A produção de cereais na União Europeia, em 2018, deverá cair, segundo estimativa da Comissão Europeia (CE), num relatório publicado dia 5 de julho, apontando a seca no final da primavera em várias regiões da Europa, como a principal razão para estes resultados.

O relatório destaca que a produção total de cereais da UE para 2018/2019 deverá ser de 299,3 milhões de toneladas, ou seja, um decréscimo de 2,5% em comparação com 2017/2018, em que cresceu 3,5%.

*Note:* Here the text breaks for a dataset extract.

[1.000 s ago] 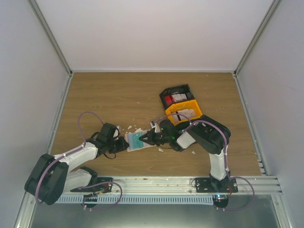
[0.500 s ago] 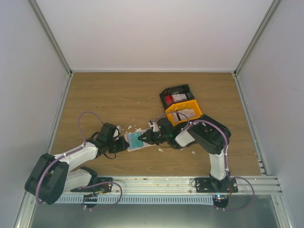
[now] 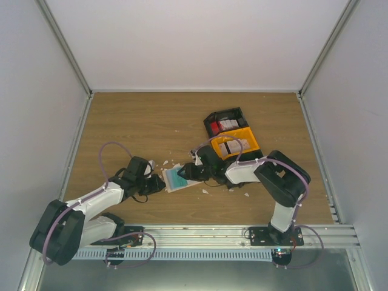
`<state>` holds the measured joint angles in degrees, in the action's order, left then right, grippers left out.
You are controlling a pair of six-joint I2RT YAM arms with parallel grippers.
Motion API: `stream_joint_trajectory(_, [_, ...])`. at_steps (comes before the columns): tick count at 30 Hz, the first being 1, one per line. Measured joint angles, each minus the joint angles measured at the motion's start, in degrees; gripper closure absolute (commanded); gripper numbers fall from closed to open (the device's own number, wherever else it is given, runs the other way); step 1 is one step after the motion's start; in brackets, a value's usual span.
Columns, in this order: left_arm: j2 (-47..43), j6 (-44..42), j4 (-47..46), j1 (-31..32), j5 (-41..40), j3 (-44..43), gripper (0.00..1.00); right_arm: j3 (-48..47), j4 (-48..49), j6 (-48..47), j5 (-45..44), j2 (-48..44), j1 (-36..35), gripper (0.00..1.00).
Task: Put the credit cards into the card holder
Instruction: Insert the credit card into the card holder.
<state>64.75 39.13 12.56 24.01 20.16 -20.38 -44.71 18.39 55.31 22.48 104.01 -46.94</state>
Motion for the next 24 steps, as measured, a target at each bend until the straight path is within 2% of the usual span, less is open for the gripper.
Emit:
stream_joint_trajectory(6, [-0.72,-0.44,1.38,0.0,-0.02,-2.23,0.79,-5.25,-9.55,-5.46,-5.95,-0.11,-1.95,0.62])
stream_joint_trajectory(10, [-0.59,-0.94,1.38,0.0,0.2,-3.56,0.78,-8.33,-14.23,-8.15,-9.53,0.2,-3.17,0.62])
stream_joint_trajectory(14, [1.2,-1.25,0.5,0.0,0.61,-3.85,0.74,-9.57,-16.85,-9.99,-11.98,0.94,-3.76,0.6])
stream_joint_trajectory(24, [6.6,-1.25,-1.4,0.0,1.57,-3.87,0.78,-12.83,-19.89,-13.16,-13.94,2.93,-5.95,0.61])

Concretamente, prevê-se que as produções de trigo mole e duro diminuam, respetivamente, 3% e 5%, em relação ao ano passado. Quanto ao milho, ainda é cedo para prever a sua colheita, já que as suas culturas só se desenvolvem no final do verão, mas o aumento da sua área leva a prever que a produção de 2018/2019 poderá andar perto das 64 milhões de toneladas, pelo terceiro ano consecutivo. Já a produção de oleaginosas da UE deve diminuir 4,6%, em relação à colheita recorde do ano passado, prevista para 301,9 toneladas em 2018.

Num documento anexo ao relatório, em que consta a análise à produção dos Estados-Membros, Portugal surge com uma produção de 984 mil toneladas, em 2017 e 888 mil toneladas, este ano, o que dá uma queda de 9,7%.

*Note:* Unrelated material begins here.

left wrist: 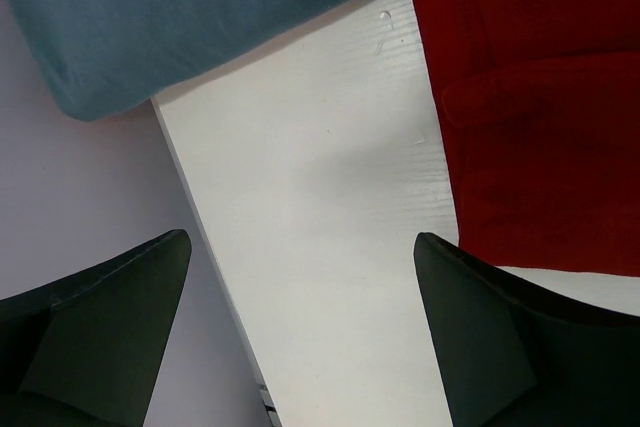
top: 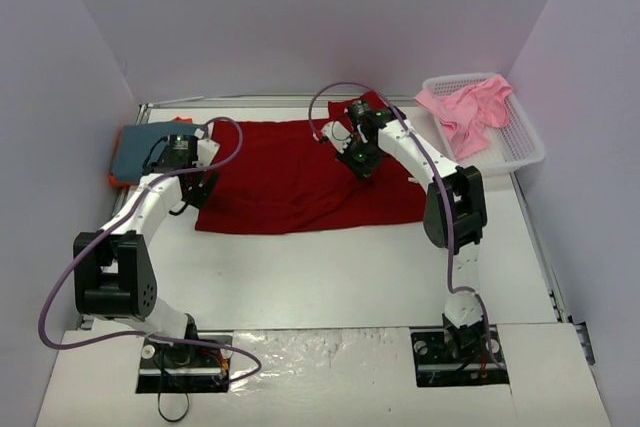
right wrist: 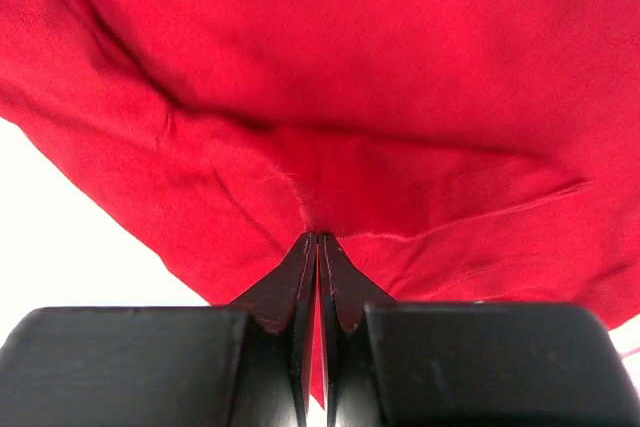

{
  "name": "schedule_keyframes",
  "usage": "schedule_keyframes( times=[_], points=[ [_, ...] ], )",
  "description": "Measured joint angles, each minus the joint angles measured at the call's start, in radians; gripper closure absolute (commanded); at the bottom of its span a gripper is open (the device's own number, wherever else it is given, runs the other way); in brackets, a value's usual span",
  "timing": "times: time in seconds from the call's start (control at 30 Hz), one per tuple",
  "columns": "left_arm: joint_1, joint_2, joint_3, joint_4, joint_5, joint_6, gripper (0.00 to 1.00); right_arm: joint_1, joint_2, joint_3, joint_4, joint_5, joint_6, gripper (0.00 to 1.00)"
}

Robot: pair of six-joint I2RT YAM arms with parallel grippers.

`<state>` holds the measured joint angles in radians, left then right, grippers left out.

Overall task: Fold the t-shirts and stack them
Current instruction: Fold the flattened tshirt in 1/3 of the way

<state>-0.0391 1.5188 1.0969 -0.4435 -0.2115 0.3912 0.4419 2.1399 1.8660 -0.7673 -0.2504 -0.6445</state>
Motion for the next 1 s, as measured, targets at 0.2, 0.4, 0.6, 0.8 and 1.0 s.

Esta é uma realidade da agricultura nacional há muito conhecida, como provam as palavras do Ministro da Agricultura, Luís Capoulas dos Santos, em maio, quando refere, segundo notícia da agência Lusa, que o setor dos cereais em Portugal vive uma situação “desadequada”, esperando alterar o cenário dentro de cinco anos, aumentando o grau de auto-aprovisionamento para os cerca de 38% a 40%”.

Para cumprir esse objetivo foi criado um Grupo de Trabalho de Cereais para a Promoção da Produção Nacional de Cereais, com a missão de propor a estratégia nacional e o plano de ação para a promoção do desenvolvimento da cultura dos cereais em Portugal (Despacho n.º 5562/2017, de 26 de junho de 2017).

A estratégia proposta assenta em quatro pilares: as organizações de produtores; a organização ao longo da fileira da produção; a inovação e transferência de conhecimento e a PAC como principal instrumento de apoio à estabilização do rendimento dos agricultores e de incentivo ao investimento e adoção das práticas desejadas. Simultaneamente foram definidos três objetivos estratégicos e respetivos objetivos operacionais: reduzir a dependência externa, consolidar e aumentar as áreas de produção; criar valor na fileira dos cereais e viabilizar a atividade agrícola em todo o território.

Seguidamente foram identificadas 20 medidas prioritárias, que pode ver aqui e aqui.

A CE acrescenta, no entanto, que as “reservas de cereais da UE e mundiais são grandes e, apesar da forte procura global, é prematuro prever qualquer aumento significativo dos preços mundiais.”